* _Work item_
Print the data exactly. Omit the pictures.

=-=-=-=-=

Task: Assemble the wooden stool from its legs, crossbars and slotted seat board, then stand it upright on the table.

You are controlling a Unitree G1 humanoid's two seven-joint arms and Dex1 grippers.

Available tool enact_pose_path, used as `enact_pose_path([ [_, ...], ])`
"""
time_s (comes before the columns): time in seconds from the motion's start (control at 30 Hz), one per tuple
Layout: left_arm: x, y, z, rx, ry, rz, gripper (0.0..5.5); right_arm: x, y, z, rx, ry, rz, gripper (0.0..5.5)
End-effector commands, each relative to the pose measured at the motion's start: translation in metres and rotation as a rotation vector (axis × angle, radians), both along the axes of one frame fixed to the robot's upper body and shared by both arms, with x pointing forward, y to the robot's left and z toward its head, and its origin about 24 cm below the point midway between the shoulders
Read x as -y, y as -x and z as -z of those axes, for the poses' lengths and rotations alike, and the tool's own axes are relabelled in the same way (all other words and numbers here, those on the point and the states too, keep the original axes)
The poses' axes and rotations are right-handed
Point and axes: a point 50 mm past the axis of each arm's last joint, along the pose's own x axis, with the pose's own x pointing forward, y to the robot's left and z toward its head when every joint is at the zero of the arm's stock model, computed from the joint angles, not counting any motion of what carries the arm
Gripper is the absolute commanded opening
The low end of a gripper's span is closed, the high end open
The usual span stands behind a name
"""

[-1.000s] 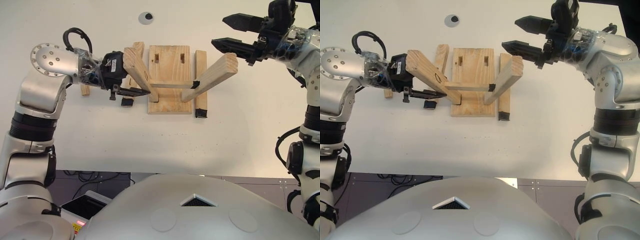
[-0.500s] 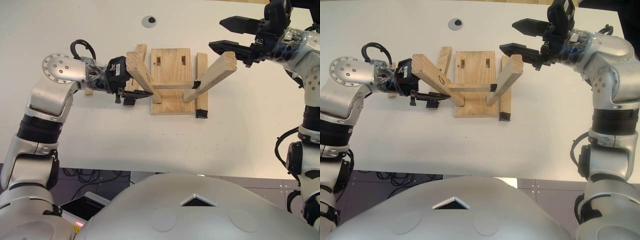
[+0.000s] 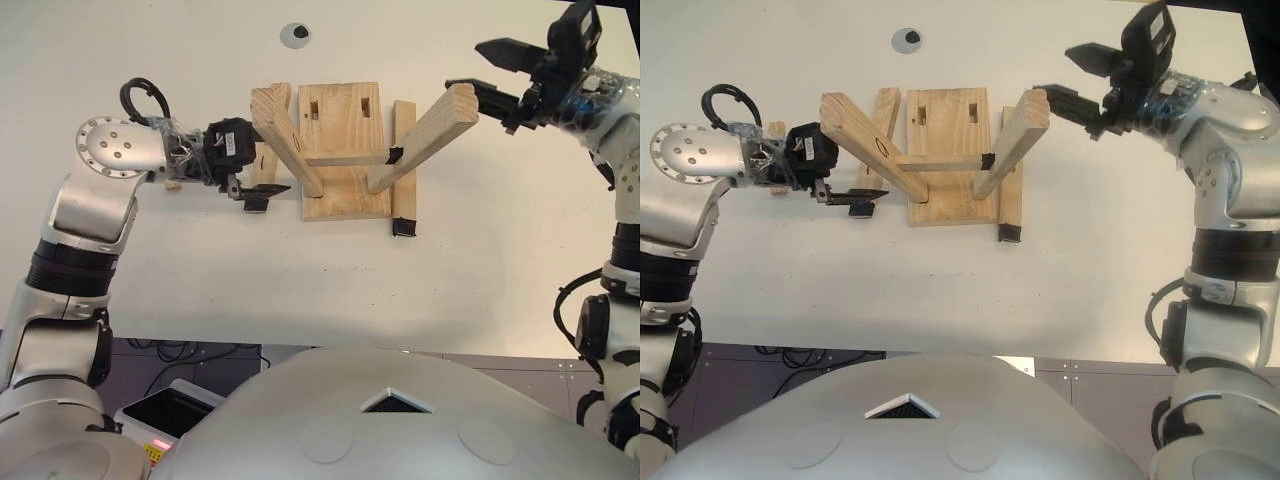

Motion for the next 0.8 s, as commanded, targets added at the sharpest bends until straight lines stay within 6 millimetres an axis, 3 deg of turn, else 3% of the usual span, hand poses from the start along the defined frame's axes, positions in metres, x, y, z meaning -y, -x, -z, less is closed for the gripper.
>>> enact_pose_path([
  [0.03, -0.024, -0.012, 0.007, 0.059, -0.087, -0.152, 3.57, -0.026, 0.001, 0.040, -0.060, 0.043, 0.036, 3.73],
  [0.23, -0.028, -0.028, 0.058, 0.085, -0.109, -0.404, 3.57, -0.052, 0.000, 0.083, -0.142, 0.122, 0.114, 3.73],
  [0.33, -0.021, -0.027, 0.079, 0.072, -0.081, -0.474, 3.57, -0.054, 0.000, 0.098, -0.177, 0.213, 0.128, 3.73],
  [0.43, -0.017, -0.024, 0.085, 0.069, -0.051, -0.500, 3.57, -0.045, 0.001, 0.108, -0.196, 0.315, 0.154, 3.73],
  [0.57, -0.018, -0.022, 0.085, 0.065, -0.027, -0.526, 3.57, -0.024, 0.002, 0.104, -0.196, 0.362, 0.200, 3.73],
  [0.8, -0.039, 0.002, 0.099, -0.004, -0.050, -0.595, 3.57, 0.010, 0.005, 0.089, -0.188, 0.403, 0.224, 3.73],
])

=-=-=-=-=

* _Result for this exercise_
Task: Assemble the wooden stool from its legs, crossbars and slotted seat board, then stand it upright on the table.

You are controlling a Unitree G1 humanoid's two seven-joint arms and Dex1 grippers.

Available tool enact_pose_path, used as `enact_pose_path([ [_, ...], ])`
"""
time_s (comes before the columns): time in seconds from the motion's start (control at 30 Hz), one per tuple
Layout: left_arm: x, y, z, rx, ry, rz, gripper (0.0..5.5); right_arm: x, y, z, rx, ry, rz, gripper (0.0..5.5)
End-effector commands, each relative to the pose measured at the motion's start: translation in metres and rotation as a rotation vector (axis × angle, radians), both along the axes of one frame fixed to the robot's upper body and shared by both arms, with x pointing forward, y to the robot's left and z toward its head, and its origin about 24 cm below the point midway between the shoulders
Read x as -y, y as -x and z as -z of those axes, for the poses' lengths and rotations alike, and the tool's own axes are relabelled in the same way (all other words and numbers here, those on the point and the states too, keep the original axes)
The poses' axes and rotations are right-handed
Point and axes: a point 50 mm past the axis of each arm's last joint, along the pose's own x axis, with the pose's own x pointing forward, y to the robot's left and z toward its head when every joint is at the zero of the arm's stock model, computed from the joint angles, not counting any motion of what carries the arm
Gripper is the absolute commanded opening
The low end of a gripper's span is closed, the high end open
The usual span stands behind a name
"""

[-1.000s] 
[-0.500s] 
[+0.000s] 

Motion for the next 0.8 s, as commanded, targets added at the sharpest bends until straight lines stay within 6 millimetres an axis, 3 deg of turn, else 3% of the usual span, hand poses from the start along the defined frame's axes, positions in metres, x, y, z meaning -y, -x, -z, less is closed for the gripper.
>>> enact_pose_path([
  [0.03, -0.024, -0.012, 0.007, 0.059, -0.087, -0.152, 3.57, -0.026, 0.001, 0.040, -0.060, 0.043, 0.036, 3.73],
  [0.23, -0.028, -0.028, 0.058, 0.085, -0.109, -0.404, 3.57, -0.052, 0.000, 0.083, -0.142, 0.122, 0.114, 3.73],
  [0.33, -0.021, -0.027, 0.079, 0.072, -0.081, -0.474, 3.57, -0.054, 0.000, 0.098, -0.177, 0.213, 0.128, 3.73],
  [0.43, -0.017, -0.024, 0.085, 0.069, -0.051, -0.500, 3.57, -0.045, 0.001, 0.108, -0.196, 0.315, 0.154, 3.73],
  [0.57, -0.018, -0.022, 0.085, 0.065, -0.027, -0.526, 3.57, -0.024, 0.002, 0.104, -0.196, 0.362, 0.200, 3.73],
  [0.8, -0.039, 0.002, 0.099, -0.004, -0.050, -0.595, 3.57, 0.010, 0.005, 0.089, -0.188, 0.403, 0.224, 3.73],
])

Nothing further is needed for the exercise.